— What needs to be done —
Reply with nothing but the number of lines in the data below where the word "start" occurs.

— Dataset excerpt —
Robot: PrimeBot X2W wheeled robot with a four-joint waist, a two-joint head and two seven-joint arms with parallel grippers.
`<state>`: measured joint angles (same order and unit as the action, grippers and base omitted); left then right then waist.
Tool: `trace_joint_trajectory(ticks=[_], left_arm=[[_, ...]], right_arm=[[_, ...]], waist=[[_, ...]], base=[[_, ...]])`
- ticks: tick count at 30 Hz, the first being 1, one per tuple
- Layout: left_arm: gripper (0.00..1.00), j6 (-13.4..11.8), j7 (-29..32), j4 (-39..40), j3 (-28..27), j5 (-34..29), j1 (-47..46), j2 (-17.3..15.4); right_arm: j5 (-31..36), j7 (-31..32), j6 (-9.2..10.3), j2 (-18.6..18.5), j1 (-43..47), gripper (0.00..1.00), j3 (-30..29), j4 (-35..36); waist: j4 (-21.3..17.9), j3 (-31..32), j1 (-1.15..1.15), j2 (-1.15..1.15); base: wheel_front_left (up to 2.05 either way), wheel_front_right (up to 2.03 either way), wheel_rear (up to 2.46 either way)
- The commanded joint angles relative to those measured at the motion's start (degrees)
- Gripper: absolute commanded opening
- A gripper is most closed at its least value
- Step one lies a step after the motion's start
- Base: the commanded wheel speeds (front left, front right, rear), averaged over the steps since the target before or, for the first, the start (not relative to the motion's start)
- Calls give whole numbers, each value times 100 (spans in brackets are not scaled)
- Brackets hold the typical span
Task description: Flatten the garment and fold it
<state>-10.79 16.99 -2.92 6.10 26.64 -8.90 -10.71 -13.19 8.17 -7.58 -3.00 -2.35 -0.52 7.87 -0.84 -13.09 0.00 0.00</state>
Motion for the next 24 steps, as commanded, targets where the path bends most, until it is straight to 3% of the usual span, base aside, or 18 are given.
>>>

— Task solution —
3